YOUR TASK:
Below are some entries. Copy each line in them that holds "wrapped".

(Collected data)

☆ ☆ ☆ ☆ ☆

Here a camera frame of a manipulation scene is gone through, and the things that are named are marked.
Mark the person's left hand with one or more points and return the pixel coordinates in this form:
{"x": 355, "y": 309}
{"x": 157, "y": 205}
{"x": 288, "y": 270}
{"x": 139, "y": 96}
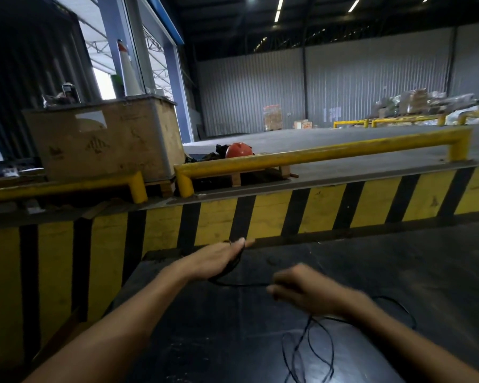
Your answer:
{"x": 207, "y": 261}

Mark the person's right hand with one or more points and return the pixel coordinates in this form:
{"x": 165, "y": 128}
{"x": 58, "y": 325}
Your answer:
{"x": 307, "y": 289}

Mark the person's left fingers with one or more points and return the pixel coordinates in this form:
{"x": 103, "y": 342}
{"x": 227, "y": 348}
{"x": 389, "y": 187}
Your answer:
{"x": 239, "y": 247}

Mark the person's right fingers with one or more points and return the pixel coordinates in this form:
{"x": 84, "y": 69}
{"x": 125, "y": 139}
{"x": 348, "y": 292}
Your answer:
{"x": 279, "y": 286}

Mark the person's right forearm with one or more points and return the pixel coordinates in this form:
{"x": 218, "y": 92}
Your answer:
{"x": 407, "y": 343}

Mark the person's left forearm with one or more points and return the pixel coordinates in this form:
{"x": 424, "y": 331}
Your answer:
{"x": 115, "y": 331}

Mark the yellow black striped dock edge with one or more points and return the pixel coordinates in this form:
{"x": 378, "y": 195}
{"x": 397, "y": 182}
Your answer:
{"x": 239, "y": 219}

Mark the orange hard hat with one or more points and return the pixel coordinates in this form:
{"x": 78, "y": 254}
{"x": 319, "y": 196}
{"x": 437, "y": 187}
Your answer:
{"x": 239, "y": 149}

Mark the dark cloth bundle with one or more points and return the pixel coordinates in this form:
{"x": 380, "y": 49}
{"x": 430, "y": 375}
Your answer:
{"x": 211, "y": 153}

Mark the wrapped pallet of boxes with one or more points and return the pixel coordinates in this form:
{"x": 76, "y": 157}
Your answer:
{"x": 272, "y": 117}

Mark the small cardboard box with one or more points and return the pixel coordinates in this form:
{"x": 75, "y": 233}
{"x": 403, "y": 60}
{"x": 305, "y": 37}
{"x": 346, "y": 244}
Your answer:
{"x": 303, "y": 124}

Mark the large plywood crate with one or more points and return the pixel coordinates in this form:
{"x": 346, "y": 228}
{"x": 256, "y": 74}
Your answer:
{"x": 103, "y": 139}

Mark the blue steel door column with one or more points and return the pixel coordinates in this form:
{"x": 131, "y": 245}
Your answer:
{"x": 175, "y": 67}

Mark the white traffic cone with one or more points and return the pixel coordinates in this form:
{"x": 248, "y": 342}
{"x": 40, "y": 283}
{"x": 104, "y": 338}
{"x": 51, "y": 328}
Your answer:
{"x": 128, "y": 71}

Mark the pile of wrapped goods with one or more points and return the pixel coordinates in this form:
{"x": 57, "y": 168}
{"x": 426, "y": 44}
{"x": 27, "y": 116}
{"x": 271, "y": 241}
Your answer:
{"x": 419, "y": 102}

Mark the long yellow guard rail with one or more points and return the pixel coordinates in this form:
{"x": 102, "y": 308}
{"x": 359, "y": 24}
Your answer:
{"x": 323, "y": 155}

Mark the short yellow guard rail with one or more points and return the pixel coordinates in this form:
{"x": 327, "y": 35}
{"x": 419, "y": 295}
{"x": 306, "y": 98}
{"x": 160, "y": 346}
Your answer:
{"x": 64, "y": 189}

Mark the distant yellow guard rail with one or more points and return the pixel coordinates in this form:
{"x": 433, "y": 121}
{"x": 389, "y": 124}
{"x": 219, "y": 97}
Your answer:
{"x": 407, "y": 120}

☆ ☆ ☆ ☆ ☆

SOLUTION TO THIS PROBLEM:
Mark the wrapped pallet of boxes with one or more points and return the pixel coordinates in this form:
Mark the pile of wrapped goods with one or more points and return the pixel coordinates in this form:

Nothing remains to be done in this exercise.